Why, on the day alarm didn't go off, do I get more hot looks than when time to properly dress? Twisted sense of Murphy's Law? Men in conspiracy to undermine sanity?
Didn't take skyways today from car park. Decided instead to walk the two blocks outside. Freezing but needed to finish what caffeine started. Am glad I did. Aside from man in gray trench singing against IDS building, saw a woman more insane than I.
Had to be early seventies with dyed black hair in dry cottony length to shoulders, roots stark white. She wore strappy tank by which anyone within five block radius could confirm, she was cold. Tiny blue shorts with white running stripes on either side, floppy ass-bits hanging out and busted ankle boots. Multiple facial piercings (fairly certain a nipple ring, but could not bring myself to verify with another look), and fading tattoos looked to be drawn by kindergarten paint-by-numbers.
The crouching tiger had since melted with exhaustion on upper right shoulder, Chinese symbol at mid-neck partially hidden, but not distinguishable. Could have been "hope" but looked to be "Armageddon". No, I do not read Chinese script. Excellent PSA for idiots who think their tattoos will always remain crisp. Plan wisely.

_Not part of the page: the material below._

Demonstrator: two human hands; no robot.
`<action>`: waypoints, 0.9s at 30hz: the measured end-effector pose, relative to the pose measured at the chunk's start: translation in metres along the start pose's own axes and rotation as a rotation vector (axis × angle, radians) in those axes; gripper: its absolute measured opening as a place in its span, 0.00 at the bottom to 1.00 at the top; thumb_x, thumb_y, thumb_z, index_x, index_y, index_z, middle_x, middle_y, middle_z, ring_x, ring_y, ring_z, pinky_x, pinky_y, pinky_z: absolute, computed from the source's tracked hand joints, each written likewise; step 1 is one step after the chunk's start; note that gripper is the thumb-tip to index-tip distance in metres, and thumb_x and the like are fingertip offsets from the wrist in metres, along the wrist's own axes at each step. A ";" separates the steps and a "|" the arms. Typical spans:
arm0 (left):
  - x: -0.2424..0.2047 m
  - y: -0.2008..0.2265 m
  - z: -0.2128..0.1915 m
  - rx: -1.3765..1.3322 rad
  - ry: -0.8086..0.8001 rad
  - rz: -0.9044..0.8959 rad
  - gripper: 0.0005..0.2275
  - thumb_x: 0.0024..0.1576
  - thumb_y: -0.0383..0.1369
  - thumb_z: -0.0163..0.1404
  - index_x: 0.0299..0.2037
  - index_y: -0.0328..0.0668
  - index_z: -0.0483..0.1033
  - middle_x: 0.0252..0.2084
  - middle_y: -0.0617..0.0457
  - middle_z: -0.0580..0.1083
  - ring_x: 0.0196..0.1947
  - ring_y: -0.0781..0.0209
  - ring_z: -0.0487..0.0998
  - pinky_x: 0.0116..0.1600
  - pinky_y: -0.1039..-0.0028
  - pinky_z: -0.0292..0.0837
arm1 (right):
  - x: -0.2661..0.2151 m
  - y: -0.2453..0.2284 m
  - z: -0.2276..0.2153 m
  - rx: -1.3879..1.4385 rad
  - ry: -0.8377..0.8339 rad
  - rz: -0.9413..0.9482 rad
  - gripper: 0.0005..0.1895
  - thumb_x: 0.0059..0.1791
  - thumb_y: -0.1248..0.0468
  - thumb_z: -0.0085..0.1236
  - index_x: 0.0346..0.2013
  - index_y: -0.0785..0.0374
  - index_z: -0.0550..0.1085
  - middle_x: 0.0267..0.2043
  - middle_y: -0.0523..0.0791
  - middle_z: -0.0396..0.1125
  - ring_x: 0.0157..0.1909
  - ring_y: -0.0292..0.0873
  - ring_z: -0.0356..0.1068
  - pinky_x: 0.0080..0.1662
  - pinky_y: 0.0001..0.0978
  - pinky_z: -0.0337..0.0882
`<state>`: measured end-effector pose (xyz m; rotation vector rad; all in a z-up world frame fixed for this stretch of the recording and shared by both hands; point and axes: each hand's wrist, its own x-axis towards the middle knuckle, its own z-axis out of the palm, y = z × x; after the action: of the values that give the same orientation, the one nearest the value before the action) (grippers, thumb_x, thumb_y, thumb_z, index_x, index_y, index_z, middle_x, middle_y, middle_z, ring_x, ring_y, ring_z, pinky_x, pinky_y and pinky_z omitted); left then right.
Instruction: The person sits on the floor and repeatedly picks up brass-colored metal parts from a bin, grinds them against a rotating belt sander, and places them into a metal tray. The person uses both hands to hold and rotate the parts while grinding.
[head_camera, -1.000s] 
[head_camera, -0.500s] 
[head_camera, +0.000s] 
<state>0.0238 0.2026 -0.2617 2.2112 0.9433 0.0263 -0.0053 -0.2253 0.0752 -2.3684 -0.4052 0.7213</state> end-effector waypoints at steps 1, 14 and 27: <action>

Decided woman either walked streets (positive thinker, she!) or clinically insane. Have decided to believe the former. Suspect that in another year, she'll be able to barbell pierce her bat wings. Admire her for determination to remain young if not for overall maintenance of appearance. Fascinating, truly.
Nearly stumbled in the revolving door had not the gentleman behind caught me--prior to taking a feel of my bum. Which returns me to first subject. Why today? I will not begin to explore man's reasoning for joining me in the small glass turnstile, but he received an accidental purse to the groin. Clumsy me.
Note to self: "Mia, live with the spirit of youth but, for God's sake, when skin begins to sag, cover up old girl."